-Adamın kardeşi ne kanseri diye sormadın mı Marin?
-Yoo sormadım.
-Eh yani pes nasıl bir insansın sen ya.
-Niye ki.
-Bu kadar da rahat olunmaz ki sevgilisi olacaksın bir de.
-Ne kanseri olduğunu bilsem ne olacak ben mi tedavi edeceğim?
-Hayır da ilgileniyor gibi görünseydin en azından.
-Beni bilirsin kötü şeylerden bahsetmeyi sevmem, yokmuş gibi davranırım ki unutayım.
-Evet, kendi hayatında da bunu yapıyorsun hep. Bir sorunun olduğunda yokmuş gibi davranıp yorganın altına itiyorsun, sonra da gece orada birikenler ruhunu kemiriyor.
Filozof Nuri, yine yaptı müthiş tespitini.
-Haklısın ama ben böyleyim.
-Geçmiş olsuna da mı gitmeyeceksin?
-Hayır.
-Cenazeye?
-Yuh Nuri öldürdün hemen çocuğu, belki iyileşir.
-Hadi tut ki iyileşmedi öldü. Cenazeye de mi gitmeyeceksin?
-Bilmiyorum.
-Teselli etmen gerek.
-Ben kimseyi teselli edemem beni biliyorsun konuşamam bile.
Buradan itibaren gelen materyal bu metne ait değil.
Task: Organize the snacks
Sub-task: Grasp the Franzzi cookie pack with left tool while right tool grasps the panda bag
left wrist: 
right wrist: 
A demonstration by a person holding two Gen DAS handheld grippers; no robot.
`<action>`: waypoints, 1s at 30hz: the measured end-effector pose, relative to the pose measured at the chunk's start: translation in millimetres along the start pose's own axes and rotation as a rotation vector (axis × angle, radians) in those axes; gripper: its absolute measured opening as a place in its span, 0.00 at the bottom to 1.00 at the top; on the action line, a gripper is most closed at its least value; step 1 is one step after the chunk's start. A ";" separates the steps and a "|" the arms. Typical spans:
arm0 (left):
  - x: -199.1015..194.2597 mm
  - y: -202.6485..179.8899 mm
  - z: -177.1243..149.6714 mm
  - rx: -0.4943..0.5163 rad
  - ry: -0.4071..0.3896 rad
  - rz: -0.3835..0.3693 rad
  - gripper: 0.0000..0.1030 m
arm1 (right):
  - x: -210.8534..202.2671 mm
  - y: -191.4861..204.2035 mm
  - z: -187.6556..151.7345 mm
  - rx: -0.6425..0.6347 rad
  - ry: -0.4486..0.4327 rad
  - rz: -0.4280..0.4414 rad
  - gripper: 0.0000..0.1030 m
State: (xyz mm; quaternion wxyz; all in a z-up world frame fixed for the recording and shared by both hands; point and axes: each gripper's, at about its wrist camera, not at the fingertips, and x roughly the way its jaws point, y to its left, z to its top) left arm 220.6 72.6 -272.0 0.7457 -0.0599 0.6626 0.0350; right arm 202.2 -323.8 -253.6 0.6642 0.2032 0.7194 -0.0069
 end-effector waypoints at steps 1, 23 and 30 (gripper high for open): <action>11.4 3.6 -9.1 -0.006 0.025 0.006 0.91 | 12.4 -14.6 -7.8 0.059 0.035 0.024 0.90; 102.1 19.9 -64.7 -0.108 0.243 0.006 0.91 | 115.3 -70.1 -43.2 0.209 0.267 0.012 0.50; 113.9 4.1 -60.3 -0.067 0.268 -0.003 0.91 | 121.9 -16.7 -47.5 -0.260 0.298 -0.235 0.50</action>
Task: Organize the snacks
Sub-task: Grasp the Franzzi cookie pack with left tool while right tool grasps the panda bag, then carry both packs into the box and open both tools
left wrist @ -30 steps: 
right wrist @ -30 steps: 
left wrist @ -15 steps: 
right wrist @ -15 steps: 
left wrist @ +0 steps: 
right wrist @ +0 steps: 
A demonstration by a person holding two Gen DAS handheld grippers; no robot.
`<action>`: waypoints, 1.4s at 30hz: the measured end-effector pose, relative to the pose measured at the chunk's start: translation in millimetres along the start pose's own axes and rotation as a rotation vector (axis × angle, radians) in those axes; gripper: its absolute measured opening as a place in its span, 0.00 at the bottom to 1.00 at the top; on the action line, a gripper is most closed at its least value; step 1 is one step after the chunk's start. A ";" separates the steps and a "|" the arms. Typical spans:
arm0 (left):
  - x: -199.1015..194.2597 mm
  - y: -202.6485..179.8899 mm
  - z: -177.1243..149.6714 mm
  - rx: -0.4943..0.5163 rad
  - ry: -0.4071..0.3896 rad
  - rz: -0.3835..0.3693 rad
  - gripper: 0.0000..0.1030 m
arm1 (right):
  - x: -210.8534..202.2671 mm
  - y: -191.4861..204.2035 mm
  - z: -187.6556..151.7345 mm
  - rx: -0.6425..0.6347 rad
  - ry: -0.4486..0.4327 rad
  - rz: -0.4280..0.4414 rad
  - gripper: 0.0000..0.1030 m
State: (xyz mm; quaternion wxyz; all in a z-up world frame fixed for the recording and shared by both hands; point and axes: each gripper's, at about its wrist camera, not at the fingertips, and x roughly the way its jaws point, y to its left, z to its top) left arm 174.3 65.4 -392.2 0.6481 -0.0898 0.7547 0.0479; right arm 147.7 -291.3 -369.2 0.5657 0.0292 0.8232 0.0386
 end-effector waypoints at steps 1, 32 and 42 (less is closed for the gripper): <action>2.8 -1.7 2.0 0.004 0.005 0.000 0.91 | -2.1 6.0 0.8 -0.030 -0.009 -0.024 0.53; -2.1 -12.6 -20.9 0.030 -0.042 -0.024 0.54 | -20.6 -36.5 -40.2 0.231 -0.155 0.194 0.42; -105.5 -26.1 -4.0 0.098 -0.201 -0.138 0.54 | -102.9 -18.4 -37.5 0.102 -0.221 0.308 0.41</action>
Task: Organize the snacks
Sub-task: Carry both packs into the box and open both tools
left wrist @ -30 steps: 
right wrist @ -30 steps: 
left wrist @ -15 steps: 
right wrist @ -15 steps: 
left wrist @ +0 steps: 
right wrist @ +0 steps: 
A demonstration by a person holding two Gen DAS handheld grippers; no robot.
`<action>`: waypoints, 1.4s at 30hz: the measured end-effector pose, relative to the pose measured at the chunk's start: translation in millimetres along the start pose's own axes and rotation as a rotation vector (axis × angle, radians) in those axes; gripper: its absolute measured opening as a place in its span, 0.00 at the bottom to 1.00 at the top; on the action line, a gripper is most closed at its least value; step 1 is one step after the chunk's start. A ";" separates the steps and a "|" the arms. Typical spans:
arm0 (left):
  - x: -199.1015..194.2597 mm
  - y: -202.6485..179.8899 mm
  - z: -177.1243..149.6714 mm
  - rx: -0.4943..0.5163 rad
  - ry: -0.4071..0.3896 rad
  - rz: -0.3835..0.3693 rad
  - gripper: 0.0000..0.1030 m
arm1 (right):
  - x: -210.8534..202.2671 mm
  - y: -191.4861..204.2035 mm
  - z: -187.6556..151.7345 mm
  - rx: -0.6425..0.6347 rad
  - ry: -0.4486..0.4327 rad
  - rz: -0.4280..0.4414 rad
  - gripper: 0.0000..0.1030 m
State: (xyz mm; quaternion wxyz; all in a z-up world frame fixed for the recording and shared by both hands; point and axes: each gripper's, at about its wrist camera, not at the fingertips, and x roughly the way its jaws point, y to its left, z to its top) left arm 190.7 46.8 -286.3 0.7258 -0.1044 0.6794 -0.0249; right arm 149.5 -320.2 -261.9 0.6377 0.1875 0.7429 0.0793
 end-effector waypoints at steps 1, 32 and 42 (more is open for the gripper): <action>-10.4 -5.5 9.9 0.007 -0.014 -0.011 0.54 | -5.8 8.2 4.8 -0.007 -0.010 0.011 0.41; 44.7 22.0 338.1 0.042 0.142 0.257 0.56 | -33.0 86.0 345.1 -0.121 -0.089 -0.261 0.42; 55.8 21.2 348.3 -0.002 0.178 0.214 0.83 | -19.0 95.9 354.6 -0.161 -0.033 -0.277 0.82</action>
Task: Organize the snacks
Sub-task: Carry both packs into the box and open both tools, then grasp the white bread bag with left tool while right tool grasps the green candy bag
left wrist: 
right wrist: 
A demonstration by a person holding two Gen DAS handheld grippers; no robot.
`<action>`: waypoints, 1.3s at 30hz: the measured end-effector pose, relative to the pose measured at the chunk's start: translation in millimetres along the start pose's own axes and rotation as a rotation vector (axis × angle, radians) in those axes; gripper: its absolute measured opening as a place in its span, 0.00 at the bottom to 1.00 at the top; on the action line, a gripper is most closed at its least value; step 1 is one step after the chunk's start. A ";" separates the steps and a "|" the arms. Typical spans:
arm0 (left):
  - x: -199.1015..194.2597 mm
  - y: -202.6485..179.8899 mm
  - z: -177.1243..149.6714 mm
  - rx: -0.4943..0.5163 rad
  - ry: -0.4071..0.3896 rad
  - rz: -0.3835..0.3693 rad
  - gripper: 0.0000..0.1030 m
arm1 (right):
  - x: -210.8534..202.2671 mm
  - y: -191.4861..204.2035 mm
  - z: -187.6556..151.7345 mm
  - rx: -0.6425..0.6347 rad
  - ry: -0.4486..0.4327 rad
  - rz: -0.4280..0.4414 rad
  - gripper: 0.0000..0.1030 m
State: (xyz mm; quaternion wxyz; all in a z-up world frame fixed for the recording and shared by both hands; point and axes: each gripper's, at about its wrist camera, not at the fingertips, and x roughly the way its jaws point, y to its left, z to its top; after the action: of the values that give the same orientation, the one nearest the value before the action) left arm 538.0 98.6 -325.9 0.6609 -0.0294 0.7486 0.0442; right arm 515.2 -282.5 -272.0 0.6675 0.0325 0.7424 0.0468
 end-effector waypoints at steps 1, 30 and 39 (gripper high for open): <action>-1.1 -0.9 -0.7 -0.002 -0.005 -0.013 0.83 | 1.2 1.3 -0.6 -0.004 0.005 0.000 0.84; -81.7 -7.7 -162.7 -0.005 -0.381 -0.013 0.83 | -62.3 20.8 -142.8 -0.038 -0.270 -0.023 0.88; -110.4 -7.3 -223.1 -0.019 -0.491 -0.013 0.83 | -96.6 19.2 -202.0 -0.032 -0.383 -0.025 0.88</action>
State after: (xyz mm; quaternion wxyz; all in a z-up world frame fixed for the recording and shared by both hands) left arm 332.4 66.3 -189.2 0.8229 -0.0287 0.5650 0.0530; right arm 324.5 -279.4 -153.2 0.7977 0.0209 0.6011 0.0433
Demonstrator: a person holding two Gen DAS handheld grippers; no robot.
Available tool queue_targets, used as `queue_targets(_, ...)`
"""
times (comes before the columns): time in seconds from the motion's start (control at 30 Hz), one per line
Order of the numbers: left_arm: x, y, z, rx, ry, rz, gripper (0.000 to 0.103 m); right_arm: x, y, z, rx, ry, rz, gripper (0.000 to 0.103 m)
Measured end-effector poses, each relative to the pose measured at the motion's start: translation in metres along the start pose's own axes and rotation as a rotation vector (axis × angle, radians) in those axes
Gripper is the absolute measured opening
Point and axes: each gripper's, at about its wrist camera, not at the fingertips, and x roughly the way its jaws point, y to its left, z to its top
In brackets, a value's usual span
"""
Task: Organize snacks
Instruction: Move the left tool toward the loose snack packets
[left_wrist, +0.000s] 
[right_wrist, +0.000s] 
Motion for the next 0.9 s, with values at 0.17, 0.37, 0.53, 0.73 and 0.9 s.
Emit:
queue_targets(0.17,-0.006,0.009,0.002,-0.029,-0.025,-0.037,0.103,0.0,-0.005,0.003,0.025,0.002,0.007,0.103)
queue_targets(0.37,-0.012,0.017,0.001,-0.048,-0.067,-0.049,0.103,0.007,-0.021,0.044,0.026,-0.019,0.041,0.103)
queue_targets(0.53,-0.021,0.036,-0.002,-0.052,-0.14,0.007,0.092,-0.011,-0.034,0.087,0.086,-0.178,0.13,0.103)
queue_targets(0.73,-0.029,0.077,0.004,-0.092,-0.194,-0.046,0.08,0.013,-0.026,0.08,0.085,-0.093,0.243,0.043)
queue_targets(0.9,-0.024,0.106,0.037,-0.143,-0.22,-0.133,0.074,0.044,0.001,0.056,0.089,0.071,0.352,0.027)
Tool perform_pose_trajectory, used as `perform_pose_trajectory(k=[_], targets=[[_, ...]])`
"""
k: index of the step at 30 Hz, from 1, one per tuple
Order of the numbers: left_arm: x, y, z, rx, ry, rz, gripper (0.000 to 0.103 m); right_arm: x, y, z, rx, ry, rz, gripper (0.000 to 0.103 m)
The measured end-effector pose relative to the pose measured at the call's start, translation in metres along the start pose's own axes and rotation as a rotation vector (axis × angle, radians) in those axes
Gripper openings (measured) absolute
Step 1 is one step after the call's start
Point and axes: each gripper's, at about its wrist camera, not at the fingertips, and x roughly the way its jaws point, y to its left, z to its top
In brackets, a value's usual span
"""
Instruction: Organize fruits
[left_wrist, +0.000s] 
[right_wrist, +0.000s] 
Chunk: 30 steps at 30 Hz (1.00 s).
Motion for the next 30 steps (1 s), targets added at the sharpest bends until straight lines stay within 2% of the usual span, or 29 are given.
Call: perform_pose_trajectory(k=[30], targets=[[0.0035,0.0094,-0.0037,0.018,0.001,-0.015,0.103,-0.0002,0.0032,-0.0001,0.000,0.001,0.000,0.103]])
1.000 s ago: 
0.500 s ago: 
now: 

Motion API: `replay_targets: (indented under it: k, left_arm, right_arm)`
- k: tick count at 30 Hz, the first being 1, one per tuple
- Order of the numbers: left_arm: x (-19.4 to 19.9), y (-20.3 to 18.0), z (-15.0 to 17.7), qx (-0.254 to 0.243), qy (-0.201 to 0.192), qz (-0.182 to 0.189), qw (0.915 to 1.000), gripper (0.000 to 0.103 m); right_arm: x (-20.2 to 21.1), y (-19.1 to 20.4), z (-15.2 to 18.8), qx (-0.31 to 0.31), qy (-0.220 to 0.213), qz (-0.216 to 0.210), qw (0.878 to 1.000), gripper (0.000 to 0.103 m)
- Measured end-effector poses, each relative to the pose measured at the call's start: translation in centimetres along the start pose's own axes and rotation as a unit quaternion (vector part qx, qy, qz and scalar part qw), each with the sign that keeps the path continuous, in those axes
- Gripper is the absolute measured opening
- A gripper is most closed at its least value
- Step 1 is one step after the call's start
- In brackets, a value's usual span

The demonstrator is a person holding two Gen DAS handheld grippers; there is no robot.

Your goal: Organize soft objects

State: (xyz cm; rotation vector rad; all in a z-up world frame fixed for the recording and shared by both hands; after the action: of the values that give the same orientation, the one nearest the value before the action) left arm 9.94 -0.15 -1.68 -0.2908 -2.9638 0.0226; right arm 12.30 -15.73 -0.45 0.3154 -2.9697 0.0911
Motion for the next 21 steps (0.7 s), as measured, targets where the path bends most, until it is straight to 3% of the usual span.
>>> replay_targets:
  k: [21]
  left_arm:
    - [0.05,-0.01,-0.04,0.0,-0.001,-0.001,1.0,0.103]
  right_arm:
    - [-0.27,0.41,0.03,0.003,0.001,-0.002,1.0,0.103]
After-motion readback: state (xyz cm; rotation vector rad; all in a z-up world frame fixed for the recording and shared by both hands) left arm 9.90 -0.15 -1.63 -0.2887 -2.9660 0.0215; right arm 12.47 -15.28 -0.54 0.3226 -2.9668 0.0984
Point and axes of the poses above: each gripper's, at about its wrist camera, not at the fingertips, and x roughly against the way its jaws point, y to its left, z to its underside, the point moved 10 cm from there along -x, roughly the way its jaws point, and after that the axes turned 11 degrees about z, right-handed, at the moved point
-Biliyorum da kaçarak da sevgilini kaybedeceksin sen de bunu biliyorsun değil mi?
-Biliyorum.
Bu şekilde kaybettiğim sevgililerim de oldu cidden. Birinin babası öldü, ne onunla cenazeye gittim ne de döndüğünde iki kelam laf edebildim. Hiçbir şey olmamış gibi davrandım o da olmadı tabii. Karşımdaki bir teselli sözü bekliyor, ben ne diyeceğimi bilmiuyorum. Hele ki ailesini arayıp baş sağlığı dilememi beklemesi tam bir yıkımdı benim için, zarla zorla ablasını arayıp, sahte bir ağlamsak ses tonuyla ben çok üzgünümmm diyebildim. Başka bir sevgilimin de yeğeni öldü. Baş sağlığına gidip seviştim, yine pek bir şey diyemedim anca o zaten melekti melek oldu dedim. Bence güzel bir baş sağlığı ve teselli cümlesiydi. Ne bekliyorlar ki benden, her acı sahibine aittir ve yaşaması gereken o dur. Ben ne dersem diyeyim zaten hiçbir şey değişmeyecek. Sahte gösteriler yapmaya ne gerek var. Umurumda olmadığından da değil, gerçekten üzülüyorum ama elimden de dilimden de bir şey gelmiyor. Şimdi Sarper'in kardeşinin durumu da böyle, karşımda üzgün ve endişeli bir adamla ben kaldığım yerden devam etmeye çalışıyorum ama o her gün parçalanıyor. Ben kendi sevdiklerimi kaybettiğimde bile onlar hakkında konuşmayı keser, genelde hiç böyle bir şey olmamış gibi davranırım. Hatırlatılsın, konuşulsun istemem, başkasının karşısına geçip, üzülme düzelecek de diyemem, gittiği yerde mutlu da demem çünkü bilmiyorum doğru mu ve yalan söylemek de istemiyorum. En iyi yaptığım şeyi yapıp yorganımın altına saklıyorum unutmak istediğim ne varsa sen de yorganımın altına bakma.